Exercise directions: Could you give back exactly the lines below from the one with "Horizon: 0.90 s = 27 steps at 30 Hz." through the one with "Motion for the", without a single picture?

Dataset extract:

= = = = = = =

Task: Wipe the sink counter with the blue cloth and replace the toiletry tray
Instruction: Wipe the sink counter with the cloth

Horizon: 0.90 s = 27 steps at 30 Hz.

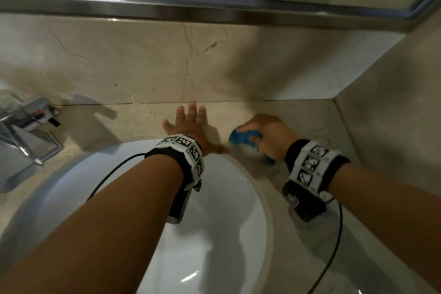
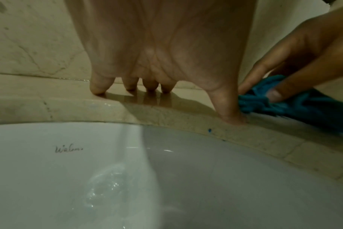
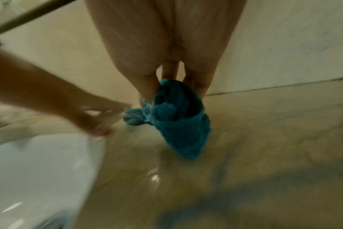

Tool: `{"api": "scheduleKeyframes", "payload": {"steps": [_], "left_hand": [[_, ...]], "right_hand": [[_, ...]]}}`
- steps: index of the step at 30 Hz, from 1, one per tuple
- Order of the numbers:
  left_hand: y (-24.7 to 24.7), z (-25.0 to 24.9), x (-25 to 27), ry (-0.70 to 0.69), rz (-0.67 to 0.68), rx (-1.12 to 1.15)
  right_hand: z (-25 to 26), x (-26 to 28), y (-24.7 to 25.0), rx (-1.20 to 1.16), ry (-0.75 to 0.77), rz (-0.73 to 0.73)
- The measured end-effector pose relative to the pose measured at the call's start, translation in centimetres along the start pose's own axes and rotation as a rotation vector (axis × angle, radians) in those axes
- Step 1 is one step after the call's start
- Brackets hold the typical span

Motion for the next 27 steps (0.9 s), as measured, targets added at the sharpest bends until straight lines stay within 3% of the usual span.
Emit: {"api": "scheduleKeyframes", "payload": {"steps": [4,6,9,13,15,17,21,24,27], "left_hand": [[-0.1,0.1,-0.1,-0.013,-0.023,0.014],[0.0,0.1,-0.3,-0.011,-0.028,0.01],[0.1,0.0,-0.3,-0.007,-0.031,0.001],[0.1,0.0,-0.2,0.005,0.0,-0.008],[0.1,-0.1,-0.4,-0.003,0.0,-0.012],[0.1,0.0,-0.3,-0.009,-0.01,-0.005],[-0.1,0.1,-0.5,-0.011,-0.027,0.0],[0.0,0.1,-0.5,-0.011,-0.028,0.003],[0.0,0.0,-0.4,-0.003,-0.018,0.0]], "right_hand": [[-7.4,-2.0,4.8,0.062,-0.311,-0.221],[-8.9,-1.9,4.9,0.094,-0.383,-0.221],[-6.2,-0.9,1.8,0.098,-0.285,-0.106],[1.0,2.9,-2.1,0.061,0.063,-0.055],[1.0,2.7,-1.8,0.032,0.13,0.034],[-1.5,0.6,-0.1,0.036,0.049,0.019],[-8.8,-1.7,3.8,0.085,-0.377,-0.21],[-6.9,-1.6,2.1,0.109,-0.304,-0.144],[-0.9,1.1,-1.4,0.094,-0.027,-0.041]]}}
Point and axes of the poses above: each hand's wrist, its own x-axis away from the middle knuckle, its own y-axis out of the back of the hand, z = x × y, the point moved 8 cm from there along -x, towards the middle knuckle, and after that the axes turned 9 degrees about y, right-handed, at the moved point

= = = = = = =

Task output:
Horizon: 0.90 s = 27 steps at 30 Hz.


Tool: `{"api": "scheduleKeyframes", "payload": {"steps": [_], "left_hand": [[_, ...]], "right_hand": [[_, ...]]}}`
- steps: index of the step at 30 Hz, from 1, one per tuple
- Order of the numbers:
  left_hand: y (-24.7 to 24.7), z (-25.0 to 24.9), x (-25 to 27), ry (-0.70 to 0.69), rz (-0.67 to 0.68), rx (-1.12 to 1.15)
  right_hand: z (-25 to 26), x (-26 to 28), y (-24.7 to 25.0), rx (-1.20 to 1.16), ry (-0.75 to 0.77), rz (-0.73 to 0.73)
- The measured end-effector pose relative to the pose measured at the call's start, translation in centimetres along the start pose's own axes and rotation as a rotation vector (axis × angle, radians) in those axes
- Step 1 is one step after the call's start
- Brackets hold the typical span

Motion for the next 27 steps (0.9 s), as measured, targets added at the sharpest bends until straight lines stay within 3% of the usual span.

The exercise was worked through completely.